## Task brief
Please return the lines below verbatim, beginning at the one that has "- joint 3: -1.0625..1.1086" and stopping after the one that has "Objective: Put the", and add no other lines.

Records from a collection
"""

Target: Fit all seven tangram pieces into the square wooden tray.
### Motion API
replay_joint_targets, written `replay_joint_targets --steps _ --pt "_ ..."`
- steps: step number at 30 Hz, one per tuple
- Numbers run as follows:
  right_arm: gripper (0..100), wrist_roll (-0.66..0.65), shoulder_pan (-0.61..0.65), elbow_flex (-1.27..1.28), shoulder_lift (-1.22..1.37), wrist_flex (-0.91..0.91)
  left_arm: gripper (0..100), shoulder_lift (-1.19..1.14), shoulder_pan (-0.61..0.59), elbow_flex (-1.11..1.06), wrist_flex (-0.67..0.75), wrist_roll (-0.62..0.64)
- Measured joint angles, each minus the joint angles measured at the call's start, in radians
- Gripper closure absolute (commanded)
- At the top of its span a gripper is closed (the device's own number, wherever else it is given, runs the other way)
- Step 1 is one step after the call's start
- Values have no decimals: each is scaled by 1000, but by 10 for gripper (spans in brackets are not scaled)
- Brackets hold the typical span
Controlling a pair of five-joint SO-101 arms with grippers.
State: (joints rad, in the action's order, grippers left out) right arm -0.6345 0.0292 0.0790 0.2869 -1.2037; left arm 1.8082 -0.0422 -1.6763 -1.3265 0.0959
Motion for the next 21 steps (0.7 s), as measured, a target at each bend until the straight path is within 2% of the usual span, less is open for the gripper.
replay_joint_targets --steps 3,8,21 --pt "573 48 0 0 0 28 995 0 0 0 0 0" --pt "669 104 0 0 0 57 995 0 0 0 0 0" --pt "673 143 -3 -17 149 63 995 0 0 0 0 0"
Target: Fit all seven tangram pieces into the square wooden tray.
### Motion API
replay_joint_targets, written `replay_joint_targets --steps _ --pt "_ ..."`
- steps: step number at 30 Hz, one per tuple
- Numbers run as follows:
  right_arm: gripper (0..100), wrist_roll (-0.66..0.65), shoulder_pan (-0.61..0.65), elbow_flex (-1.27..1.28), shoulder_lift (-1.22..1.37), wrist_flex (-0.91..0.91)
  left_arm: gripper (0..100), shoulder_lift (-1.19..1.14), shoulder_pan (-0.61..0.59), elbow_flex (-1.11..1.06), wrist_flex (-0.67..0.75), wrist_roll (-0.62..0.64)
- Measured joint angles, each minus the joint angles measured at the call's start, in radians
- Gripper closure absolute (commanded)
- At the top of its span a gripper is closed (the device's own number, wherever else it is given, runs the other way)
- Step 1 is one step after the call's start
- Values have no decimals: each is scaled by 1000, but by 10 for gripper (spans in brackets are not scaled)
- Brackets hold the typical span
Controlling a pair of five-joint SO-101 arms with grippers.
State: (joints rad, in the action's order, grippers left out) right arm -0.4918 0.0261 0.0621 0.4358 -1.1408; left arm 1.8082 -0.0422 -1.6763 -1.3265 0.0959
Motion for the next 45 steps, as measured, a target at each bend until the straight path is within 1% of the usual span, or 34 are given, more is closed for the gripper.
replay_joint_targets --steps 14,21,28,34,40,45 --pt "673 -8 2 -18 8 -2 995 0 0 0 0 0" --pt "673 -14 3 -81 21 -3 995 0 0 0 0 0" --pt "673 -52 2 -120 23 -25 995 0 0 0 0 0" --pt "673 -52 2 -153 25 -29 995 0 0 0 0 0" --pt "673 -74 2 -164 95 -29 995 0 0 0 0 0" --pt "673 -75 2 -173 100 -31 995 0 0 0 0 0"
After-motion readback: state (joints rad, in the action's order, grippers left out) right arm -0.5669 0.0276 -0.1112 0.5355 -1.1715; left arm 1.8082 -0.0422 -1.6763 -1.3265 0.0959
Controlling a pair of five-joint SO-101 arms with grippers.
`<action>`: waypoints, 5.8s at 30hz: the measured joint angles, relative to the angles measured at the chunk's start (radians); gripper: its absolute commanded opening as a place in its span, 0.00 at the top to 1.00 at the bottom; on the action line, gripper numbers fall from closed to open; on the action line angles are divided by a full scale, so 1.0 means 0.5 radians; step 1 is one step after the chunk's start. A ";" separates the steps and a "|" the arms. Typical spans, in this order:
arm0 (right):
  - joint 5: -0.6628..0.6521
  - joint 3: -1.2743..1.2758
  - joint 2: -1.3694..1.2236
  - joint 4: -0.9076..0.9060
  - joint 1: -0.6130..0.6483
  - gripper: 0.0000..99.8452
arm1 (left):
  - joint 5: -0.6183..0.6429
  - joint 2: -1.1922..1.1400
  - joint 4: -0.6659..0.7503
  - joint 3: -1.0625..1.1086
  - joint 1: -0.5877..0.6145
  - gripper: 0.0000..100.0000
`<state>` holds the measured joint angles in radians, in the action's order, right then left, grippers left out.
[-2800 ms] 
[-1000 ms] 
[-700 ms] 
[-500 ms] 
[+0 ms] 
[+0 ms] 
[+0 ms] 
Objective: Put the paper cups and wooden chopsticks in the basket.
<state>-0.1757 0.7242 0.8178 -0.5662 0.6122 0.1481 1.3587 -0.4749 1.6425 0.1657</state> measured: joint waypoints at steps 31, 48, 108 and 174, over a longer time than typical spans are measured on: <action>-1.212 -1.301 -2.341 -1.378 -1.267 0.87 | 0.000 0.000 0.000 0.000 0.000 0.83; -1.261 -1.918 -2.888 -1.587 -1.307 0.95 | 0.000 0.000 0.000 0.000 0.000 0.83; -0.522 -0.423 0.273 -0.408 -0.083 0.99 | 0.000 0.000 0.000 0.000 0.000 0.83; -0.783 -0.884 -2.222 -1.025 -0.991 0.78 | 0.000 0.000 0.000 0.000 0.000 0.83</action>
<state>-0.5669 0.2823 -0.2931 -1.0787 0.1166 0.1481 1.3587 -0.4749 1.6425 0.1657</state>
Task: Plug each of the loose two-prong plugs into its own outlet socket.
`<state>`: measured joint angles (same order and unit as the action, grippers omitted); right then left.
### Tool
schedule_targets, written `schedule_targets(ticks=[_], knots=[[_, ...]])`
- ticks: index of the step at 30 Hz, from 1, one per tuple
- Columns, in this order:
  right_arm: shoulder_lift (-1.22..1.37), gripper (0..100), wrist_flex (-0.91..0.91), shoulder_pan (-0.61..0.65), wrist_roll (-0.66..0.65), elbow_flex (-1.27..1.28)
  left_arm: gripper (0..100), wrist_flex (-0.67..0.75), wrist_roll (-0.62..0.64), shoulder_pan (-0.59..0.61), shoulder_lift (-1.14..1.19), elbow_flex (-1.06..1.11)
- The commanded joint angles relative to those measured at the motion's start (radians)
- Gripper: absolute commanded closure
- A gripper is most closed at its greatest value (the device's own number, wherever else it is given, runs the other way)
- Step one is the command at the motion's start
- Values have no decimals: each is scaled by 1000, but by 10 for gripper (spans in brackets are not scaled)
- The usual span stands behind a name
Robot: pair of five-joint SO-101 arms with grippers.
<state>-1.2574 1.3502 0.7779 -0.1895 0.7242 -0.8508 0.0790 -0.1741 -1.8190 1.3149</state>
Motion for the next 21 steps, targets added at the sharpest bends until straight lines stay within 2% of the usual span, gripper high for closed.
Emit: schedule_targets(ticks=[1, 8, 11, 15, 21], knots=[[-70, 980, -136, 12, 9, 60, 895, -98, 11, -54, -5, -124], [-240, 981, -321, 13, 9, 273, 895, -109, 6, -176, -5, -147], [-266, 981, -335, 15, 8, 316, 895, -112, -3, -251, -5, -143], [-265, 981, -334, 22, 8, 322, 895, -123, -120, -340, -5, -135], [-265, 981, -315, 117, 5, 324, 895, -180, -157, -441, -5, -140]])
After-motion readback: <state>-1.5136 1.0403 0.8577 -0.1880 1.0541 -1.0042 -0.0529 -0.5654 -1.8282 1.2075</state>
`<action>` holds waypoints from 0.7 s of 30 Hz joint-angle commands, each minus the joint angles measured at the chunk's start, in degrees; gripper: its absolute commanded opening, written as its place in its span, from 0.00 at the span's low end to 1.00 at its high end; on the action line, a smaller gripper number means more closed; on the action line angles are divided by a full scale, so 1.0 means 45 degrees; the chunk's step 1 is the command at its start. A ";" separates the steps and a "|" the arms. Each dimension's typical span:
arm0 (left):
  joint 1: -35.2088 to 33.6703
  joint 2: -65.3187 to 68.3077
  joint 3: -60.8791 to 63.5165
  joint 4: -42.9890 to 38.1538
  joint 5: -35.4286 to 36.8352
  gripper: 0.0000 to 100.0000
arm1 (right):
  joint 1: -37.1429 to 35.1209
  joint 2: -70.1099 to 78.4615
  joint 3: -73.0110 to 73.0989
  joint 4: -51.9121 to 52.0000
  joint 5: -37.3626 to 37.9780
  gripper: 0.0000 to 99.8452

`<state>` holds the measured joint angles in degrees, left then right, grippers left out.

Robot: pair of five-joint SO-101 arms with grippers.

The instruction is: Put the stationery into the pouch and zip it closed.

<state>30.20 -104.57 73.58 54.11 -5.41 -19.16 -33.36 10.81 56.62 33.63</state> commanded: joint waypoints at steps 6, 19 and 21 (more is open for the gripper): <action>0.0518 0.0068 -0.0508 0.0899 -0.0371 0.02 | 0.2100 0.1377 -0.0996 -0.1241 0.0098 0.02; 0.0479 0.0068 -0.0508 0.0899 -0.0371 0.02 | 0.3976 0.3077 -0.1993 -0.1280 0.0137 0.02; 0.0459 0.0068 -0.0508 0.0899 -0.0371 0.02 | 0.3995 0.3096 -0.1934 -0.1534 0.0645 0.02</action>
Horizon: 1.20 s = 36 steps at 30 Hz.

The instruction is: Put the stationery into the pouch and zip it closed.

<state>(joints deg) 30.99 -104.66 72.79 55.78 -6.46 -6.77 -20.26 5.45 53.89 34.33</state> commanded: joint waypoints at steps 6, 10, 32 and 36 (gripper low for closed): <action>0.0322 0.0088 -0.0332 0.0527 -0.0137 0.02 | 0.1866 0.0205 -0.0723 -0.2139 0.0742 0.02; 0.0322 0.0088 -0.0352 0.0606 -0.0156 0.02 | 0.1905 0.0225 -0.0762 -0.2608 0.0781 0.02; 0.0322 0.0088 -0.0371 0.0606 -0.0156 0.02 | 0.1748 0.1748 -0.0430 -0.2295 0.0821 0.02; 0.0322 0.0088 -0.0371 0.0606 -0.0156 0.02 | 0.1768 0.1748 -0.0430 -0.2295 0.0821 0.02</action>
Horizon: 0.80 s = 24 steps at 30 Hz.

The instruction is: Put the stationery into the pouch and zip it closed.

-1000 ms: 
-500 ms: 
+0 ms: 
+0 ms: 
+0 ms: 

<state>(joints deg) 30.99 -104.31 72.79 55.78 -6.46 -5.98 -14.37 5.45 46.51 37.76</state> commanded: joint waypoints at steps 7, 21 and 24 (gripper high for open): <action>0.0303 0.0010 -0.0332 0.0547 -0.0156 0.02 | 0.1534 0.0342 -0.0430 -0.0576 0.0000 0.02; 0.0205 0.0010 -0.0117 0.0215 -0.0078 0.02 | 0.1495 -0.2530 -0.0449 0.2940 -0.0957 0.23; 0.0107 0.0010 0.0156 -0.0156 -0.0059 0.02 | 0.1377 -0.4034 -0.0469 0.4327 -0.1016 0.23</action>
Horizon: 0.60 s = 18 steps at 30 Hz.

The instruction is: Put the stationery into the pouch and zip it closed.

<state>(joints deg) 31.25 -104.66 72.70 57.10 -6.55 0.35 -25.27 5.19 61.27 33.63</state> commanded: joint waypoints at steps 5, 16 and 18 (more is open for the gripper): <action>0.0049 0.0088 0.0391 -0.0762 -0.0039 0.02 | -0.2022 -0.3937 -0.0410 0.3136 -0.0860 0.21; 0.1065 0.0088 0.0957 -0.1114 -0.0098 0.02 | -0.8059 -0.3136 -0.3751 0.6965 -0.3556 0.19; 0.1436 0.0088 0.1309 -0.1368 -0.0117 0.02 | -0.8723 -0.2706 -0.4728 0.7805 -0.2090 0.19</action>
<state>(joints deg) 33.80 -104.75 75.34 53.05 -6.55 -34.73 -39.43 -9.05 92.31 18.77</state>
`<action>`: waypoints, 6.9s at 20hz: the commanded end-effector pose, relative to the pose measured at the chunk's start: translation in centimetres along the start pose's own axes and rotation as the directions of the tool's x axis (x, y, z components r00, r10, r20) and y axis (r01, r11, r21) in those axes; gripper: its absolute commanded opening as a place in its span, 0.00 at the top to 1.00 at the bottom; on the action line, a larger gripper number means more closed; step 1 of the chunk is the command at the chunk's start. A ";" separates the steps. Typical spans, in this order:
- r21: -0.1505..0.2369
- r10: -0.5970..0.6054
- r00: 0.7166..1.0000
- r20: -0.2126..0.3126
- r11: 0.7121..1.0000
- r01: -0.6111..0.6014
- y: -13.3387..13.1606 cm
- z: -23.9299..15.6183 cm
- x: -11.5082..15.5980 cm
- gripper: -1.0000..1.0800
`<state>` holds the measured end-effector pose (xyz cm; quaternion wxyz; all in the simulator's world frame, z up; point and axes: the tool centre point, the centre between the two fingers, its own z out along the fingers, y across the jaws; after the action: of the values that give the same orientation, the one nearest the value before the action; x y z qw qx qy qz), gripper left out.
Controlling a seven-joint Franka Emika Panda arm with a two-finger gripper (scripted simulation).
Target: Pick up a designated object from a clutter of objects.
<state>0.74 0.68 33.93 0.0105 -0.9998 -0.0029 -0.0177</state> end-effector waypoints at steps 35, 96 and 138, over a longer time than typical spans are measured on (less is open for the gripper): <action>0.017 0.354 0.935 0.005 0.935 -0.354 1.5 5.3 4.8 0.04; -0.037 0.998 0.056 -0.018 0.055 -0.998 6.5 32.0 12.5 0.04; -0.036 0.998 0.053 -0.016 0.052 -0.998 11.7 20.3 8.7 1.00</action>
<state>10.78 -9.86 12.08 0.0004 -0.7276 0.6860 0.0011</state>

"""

## Finished exercise
  - joint 3: -1.0625..1.1086
  - joint 1: -0.5877..0.6145
  - gripper: 0.0000..100.0000
`<state>` holds the measured joint angles in radians, in the action's order, right then left, grippers left out.
[-2800 ms] 
[-1000 ms] 
[-700 ms] 
[-500 ms] 
[+0 ms] 
[+0 ms] 
[+0 ms] 
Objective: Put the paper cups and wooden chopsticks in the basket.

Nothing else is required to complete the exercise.